AIM OF THE EXERCISE ▸ Transcribe the listing below verbatim, omitting pictures.

GIVEN DATA ▸
= = = =

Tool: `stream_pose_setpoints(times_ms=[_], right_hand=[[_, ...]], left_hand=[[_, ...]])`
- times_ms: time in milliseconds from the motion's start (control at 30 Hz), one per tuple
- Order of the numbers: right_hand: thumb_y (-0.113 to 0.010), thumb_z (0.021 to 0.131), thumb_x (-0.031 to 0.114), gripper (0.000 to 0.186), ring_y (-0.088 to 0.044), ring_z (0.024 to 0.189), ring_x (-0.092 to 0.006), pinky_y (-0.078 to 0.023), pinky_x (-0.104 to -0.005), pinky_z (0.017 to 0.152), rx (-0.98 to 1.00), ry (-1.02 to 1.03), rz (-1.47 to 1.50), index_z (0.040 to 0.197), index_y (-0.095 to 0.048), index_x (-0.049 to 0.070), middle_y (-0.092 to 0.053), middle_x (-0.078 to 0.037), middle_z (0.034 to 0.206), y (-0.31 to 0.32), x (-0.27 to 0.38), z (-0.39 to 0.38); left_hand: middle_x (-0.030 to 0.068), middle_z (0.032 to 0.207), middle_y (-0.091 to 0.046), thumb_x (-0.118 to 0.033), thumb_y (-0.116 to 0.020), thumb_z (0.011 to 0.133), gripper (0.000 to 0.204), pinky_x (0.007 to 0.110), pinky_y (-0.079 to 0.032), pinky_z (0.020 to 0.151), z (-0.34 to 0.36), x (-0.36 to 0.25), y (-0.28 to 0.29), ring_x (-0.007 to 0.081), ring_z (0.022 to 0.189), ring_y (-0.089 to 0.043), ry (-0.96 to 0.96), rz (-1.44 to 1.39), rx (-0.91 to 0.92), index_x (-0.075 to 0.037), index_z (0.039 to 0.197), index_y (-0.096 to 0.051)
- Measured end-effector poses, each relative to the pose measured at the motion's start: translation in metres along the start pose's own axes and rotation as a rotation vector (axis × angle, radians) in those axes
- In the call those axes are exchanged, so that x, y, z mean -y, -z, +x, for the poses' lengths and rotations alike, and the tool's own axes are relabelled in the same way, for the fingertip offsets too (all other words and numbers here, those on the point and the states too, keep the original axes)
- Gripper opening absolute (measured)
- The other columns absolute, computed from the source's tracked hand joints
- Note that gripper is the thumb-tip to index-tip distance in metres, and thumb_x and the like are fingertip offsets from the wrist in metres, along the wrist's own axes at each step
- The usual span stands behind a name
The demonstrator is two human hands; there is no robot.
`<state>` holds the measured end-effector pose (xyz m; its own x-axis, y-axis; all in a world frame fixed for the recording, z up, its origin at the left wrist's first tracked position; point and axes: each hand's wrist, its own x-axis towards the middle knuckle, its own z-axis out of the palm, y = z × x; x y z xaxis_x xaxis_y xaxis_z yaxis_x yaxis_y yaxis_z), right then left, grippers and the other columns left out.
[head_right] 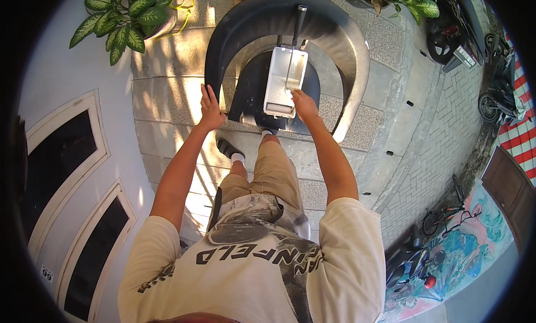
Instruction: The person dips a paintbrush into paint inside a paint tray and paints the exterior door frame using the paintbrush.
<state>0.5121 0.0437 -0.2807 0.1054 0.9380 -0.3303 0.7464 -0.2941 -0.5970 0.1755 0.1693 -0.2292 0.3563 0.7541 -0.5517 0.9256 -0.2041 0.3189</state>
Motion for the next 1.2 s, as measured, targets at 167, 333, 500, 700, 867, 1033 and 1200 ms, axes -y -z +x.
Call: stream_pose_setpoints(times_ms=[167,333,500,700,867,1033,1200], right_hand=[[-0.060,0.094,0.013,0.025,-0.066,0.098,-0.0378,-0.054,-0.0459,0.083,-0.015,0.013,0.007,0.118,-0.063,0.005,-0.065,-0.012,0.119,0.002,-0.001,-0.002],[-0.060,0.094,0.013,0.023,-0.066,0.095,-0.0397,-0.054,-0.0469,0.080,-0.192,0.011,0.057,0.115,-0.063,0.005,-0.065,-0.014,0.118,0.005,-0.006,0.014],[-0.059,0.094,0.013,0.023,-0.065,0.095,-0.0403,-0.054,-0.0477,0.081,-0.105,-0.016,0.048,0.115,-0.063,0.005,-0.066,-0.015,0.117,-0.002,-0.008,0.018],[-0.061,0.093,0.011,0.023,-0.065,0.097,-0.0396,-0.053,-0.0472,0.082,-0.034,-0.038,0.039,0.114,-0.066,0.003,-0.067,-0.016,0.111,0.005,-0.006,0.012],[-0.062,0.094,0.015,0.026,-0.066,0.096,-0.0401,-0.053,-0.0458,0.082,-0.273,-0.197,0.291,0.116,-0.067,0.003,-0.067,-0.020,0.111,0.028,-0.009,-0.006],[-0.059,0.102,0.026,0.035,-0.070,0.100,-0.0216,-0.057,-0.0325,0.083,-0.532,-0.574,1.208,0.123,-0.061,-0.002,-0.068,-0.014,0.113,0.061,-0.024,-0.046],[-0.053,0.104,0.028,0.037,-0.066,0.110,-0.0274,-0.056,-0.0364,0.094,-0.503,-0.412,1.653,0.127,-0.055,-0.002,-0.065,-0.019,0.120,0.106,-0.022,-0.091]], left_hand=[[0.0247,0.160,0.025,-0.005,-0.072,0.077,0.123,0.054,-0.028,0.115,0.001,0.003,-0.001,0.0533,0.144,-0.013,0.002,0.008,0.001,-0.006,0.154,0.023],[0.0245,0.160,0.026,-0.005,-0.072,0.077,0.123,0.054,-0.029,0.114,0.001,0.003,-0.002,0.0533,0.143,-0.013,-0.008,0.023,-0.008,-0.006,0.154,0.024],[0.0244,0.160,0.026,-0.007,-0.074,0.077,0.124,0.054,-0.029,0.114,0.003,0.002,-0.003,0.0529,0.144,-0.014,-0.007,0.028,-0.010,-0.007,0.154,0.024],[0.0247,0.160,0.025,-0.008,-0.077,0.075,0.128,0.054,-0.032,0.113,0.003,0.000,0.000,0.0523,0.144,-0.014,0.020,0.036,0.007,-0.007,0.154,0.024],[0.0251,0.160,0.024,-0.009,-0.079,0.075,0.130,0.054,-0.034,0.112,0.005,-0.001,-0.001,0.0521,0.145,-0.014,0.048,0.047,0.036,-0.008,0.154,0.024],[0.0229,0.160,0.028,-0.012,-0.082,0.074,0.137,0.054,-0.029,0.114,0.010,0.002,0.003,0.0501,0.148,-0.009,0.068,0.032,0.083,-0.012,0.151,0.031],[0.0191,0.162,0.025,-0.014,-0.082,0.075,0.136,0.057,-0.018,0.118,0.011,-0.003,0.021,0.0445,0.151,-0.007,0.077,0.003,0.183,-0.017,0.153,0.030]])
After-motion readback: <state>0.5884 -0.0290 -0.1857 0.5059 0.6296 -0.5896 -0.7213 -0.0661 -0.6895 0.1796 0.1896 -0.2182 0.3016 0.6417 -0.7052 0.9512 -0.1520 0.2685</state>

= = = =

ANSWER BOX ▸
Tool: `stream_pose_setpoints(times_ms=[_], right_hand=[[_, ...]], left_hand=[[_, ...]])`
- times_ms: time in milliseconds from the motion's start (control at 30 Hz), one per tuple
- Order of the numbers: right_hand: thumb_y (-0.113 to 0.010), thumb_z (0.021 to 0.131), thumb_x (-0.031 to 0.114), gripper (0.000 to 0.186), ring_y (-0.088 to 0.044), ring_z (0.024 to 0.189), ring_x (-0.092 to 0.006), pinky_y (-0.078 to 0.023), pinky_x (-0.104 to -0.005), pinky_z (0.017 to 0.152), rx (-0.98 to 1.00), ry (-1.02 to 1.03), rz (-1.47 to 1.50), index_z (0.040 to 0.197), index_y (-0.095 to 0.048), index_x (-0.049 to 0.070), middle_y (-0.092 to 0.053), middle_x (-0.078 to 0.037), middle_z (0.034 to 0.206), y (-0.31 to 0.32), x (-0.27 to 0.38), z (-0.39 to 0.38); left_hand: middle_x (-0.030 to 0.068), middle_z (0.032 to 0.207), middle_y (-0.091 to 0.046), thumb_x (-0.118 to 0.033), thumb_y (-0.116 to 0.020), thumb_z (0.011 to 0.133), gripper (0.000 to 0.204), pinky_x (0.007 to 0.110), pinky_y (-0.079 to 0.032), pinky_z (0.020 to 0.151), z (-0.34 to 0.36), x (-0.36 to 0.25), y (-0.28 to 0.29), ring_x (-0.007 to 0.081), ring_z (0.022 to 0.189), ring_y (-0.089 to 0.043), ry (-0.96 to 0.96), rz (-1.44 to 1.39), rx (-0.91 to 0.92), index_x (-0.075 to 0.037), index_z (0.039 to 0.197), index_y (-0.096 to 0.051)
- Measured end-effector poses, each relative to the pose measured at the motion's start: translation in metres along the start pose's own axes and rotation as a rotation vector (axis × angle, radians) in those axes
- In the call those axes are exchanged, so that x, y, z mean -y, -z, +x, for the poses' lengths and rotations alike, and the tool's own axes are relabelled in the same way, for the fingertip offsets too (all other words and numbers here, those on the point and the states too, keep the original axes)
- Gripper opening absolute (measured)
- The other columns absolute, computed from the source's tracked hand joints
- Note that gripper is the thumb-tip to index-tip distance in metres, and thumb_x and the like are fingertip offsets from the wrist in metres, along the wrist's own axes at each step
- The usual span stands behind a name
The demonstrator is two human hands; there is no robot.
`<state>` holds the measured end-effector pose (xyz m; its own x-axis, y-axis; all in a world frame fixed for the recording, z up, its origin at the left wrist's first tracked position; point and axes: each hand's wrist, its own x-axis towards the middle knuckle, its own z-axis out of the palm, y = z × x; x y z xaxis_x xaxis_y xaxis_z yaxis_x yaxis_y yaxis_z), right then left, grippers and the other columns left out.
[head_right] 
Instruction: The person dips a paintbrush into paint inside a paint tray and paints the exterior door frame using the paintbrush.
<state>0.5121 0.0437 -0.2807 0.1054 0.9380 -0.3303 0.7464 -0.2941 -0.5970 0.1755 0.1693 -0.2292 0.3563 0.7541 -0.5517 0.9256 -0.2041 0.3189</state>
Motion for the next 1.2 s, as measured, targets at 167, 333, 500, 700, 867, 1033 and 1200 ms, axes -y -z +x.
Call: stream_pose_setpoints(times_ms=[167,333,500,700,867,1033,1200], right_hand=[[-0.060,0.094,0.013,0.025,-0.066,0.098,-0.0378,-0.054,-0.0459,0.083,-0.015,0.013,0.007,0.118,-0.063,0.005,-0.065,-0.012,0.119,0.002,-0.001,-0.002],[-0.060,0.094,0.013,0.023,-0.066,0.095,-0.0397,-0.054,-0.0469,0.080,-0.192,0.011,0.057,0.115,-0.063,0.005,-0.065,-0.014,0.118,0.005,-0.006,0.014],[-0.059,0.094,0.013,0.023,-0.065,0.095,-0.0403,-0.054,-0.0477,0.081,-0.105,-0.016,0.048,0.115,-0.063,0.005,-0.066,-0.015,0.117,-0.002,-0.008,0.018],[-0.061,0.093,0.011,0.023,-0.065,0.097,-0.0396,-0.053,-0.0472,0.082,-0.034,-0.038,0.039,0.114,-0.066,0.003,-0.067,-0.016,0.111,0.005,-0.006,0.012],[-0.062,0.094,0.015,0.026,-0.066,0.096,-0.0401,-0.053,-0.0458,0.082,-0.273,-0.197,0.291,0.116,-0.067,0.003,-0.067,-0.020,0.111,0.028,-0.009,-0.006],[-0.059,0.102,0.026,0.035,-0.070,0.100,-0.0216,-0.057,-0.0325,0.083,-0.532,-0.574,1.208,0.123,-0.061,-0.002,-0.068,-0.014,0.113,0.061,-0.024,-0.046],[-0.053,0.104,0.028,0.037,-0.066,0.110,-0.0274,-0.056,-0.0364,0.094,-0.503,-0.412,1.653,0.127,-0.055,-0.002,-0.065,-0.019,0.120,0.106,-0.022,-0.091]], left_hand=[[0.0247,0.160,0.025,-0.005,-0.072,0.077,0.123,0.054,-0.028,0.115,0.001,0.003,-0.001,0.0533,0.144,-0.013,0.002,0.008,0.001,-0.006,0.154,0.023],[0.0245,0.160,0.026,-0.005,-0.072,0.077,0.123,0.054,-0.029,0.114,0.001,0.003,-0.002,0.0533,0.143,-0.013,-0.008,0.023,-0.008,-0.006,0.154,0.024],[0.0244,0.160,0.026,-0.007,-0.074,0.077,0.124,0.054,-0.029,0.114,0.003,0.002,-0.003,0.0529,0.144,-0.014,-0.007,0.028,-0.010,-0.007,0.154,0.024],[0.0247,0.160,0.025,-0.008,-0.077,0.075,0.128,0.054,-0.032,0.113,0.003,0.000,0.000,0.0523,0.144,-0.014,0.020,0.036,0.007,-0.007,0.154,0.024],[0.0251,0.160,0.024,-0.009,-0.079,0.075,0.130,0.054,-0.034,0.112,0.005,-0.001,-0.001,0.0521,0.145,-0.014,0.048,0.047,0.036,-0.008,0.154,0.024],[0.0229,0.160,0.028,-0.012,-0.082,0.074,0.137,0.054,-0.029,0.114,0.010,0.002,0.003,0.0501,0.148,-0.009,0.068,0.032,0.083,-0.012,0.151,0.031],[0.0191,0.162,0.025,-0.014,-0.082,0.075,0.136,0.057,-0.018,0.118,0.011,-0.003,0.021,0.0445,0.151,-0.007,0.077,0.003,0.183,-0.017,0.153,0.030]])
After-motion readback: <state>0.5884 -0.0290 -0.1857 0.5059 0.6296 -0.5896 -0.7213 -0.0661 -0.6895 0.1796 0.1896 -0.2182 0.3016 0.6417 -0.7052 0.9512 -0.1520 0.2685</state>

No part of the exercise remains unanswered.